Source: Health Products Regulatory Authority (ZA) Revision Year: 2025 Publisher: NOVARTIS SOUTH AFRICA (PTY) LTD, Magwa Crescent West, Waterfall City, Jukskei view, Johannesburg, 2090, +27113476600
A 3.1 Antirheumatics (anti-inflammatory agents)
Diclofenac is a non-steroidal compound with antirheumatic, anti-inflammatory, analgesic and antipyretic properties. In vitro its active substance strongly inhibits prostaglandin-synthetase and also has an inhibitory effect on platelet aggregation.
Inhibition of prostaglandin biosynthesis, which has been demonstrated experimentally, is regarded as having an important bearing on its mechanism of action. Prostaglandins play a major role in the pathophysiology of inflammation, pain and fever.
Diclofenac sodium in vitro does not suppress the proteoglycan biosynthesis in cartilage at concentrations equivalent to the concentrations reached in humans.
In rheumatic diseases, the anti-inflammatory and analgesic properties of diclofenac elicit a clinical response characterized by marked relief from signs and symptoms such as pain at rest, pain on movement, morning stiffness, and swelling of the joints, as well as by an improvement in function.
VOLTAREN 75 AMPOULES, have been found to exert a pronounced analgesic effect in moderate and severe pain of non-rheumatic origin, an effect which sets in within 15 to 30 minutes.
Diclofenac is absorbed after passage through the stomach.
Following ingestion of one tablet on an empty stomach, absorption occurs more rapidly than when the tablet is taken during or after a meal, but bioavailability remains the same.
The plasma concentrations show a linear relationship to the size of the dose. Peak levels are attained in 1 to 4 hours with the tablets and in the case of the suppositories in less than 1 hour.

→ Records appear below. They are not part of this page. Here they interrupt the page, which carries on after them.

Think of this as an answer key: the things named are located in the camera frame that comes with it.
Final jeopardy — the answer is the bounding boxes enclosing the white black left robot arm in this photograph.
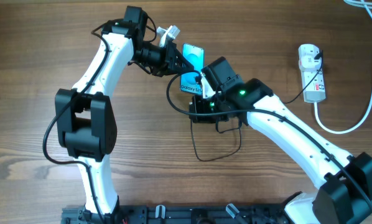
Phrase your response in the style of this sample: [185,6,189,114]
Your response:
[52,6,193,223]

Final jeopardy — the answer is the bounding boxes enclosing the white power strip cord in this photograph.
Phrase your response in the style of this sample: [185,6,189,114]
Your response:
[313,0,372,135]

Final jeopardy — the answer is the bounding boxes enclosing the white power strip socket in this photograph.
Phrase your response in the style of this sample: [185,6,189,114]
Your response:
[298,44,326,103]

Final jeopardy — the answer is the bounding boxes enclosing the smartphone with cyan screen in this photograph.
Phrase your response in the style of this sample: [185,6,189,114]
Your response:
[179,42,205,96]

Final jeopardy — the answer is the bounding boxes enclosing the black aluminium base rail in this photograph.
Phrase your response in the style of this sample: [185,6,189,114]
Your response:
[60,203,299,224]

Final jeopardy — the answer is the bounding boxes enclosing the white cables at corner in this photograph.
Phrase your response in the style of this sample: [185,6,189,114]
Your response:
[343,0,372,11]

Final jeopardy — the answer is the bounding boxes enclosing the black usb charging cable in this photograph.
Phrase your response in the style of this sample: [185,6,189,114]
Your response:
[190,49,325,162]

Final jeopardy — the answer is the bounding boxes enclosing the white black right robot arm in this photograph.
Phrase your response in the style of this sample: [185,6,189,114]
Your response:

The systematic availability of diclofenac from VOLTAREN 75 TABLETS and VOLTAREN SIMPLE REGIMEN 100 is on average 82% of that achieved with same dose of VOLTAREN administered in the form of gastro-resistant tablets (possibly due to release-rate dependent "first-pass" metabolism).

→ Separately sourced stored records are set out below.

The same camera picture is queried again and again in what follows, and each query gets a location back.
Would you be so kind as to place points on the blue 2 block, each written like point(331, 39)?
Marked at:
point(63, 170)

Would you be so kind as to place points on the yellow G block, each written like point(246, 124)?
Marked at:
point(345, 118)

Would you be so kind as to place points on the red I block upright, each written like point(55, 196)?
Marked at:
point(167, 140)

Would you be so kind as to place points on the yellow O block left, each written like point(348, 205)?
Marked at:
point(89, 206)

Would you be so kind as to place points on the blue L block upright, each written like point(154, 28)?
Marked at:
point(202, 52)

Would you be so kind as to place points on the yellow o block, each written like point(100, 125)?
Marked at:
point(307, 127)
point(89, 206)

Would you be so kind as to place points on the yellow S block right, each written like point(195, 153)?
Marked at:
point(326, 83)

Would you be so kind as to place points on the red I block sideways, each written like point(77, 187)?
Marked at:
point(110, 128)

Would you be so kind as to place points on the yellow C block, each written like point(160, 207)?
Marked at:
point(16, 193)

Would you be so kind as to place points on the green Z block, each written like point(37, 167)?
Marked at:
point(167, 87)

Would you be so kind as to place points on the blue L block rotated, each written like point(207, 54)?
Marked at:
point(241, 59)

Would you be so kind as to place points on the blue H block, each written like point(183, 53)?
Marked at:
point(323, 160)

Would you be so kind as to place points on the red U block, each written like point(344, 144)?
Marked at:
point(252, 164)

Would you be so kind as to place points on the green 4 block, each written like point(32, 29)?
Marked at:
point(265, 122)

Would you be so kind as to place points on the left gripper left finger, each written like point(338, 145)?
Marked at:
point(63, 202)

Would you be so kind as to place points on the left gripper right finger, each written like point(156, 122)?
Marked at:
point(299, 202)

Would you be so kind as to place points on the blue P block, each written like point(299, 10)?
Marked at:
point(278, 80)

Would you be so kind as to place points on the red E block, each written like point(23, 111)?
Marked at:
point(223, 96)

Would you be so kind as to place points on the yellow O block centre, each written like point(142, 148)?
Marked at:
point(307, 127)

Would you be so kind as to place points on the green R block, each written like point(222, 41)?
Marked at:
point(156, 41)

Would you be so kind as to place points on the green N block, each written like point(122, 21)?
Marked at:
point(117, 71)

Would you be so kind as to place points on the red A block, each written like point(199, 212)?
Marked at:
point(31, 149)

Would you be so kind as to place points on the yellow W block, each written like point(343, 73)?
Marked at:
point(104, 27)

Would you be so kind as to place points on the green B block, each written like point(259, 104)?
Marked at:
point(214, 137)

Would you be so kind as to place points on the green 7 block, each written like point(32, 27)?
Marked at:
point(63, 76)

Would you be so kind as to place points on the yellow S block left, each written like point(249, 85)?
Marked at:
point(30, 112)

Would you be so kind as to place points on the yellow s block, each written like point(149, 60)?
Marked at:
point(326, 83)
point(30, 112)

As a result of a slower release of the active substance from VOLTAREN 75 TABLETS and VOLTAREN SIMPLE REGIMEN 100, peak concentrations attained are lower than those observed following the administration of gastro-resistant tablet.
Mean peak plasma concentrations of 0,5 μg/mL or 0,4 μg/mL (1,6 μmol or 1,25 μmol/l) are reached on average 4 hours after ingestion of prolonged release tablet of 100 mg or 75 mg. Mean plasma concentrations of 13 ng/ml (40nmol/l) can be recorded at 24 hours (16 hours) after administration of Voltaren prolonged-release 100 mg (75 mg) tablets.
Since half of diclofenac is metabolised during its first passage through the liver ("first pass" effect), the area under the concentration curve (AUC) following oral or rectal administration is about half that following an equivalent parenteral dose.
The peak plasma concentration, though comparable with that reached after a single coated tablet of 25 mg, is maintained over a longer period due to the larger quantity of diclofenac contained in VOLTAREN 75 TABLETS and VOLTAREN SIMPLE REGIMEN 100.
After administration of 75 mg diclofenac by intramuscular injection, absorption sets in immediately and mean peak plasma concentrations of about 2.5 μg/ml (or 8 μmol/l) are reached after about 20 minutes.
The amount absorbed is in linear proportion to the size of the dose.
When 75 mg diclofenac is administered as an intravenous infusion over 2 hours, mean peak plasma concentrations are about 1,9 μg/ml (5,9 μmol/l)
Shorter infusions result in higher peak plasma concentrations, while longer infusions give plateau concentration proportional to the infusion rate after 3 to 4 hours. In contrast, plasma concentrations decline rapidly once peak levels have been reached following intramuscular injection or administration of gastro- resistant tablets.
The area under the concentration curve (AUC) after intramuscular or intravenous administration is about twice as large as it is following oral or rectal administration, because about half of the active substance is metabolised during its first passage through the liver ("first pass" effect) when administered via the oral or rectal routes.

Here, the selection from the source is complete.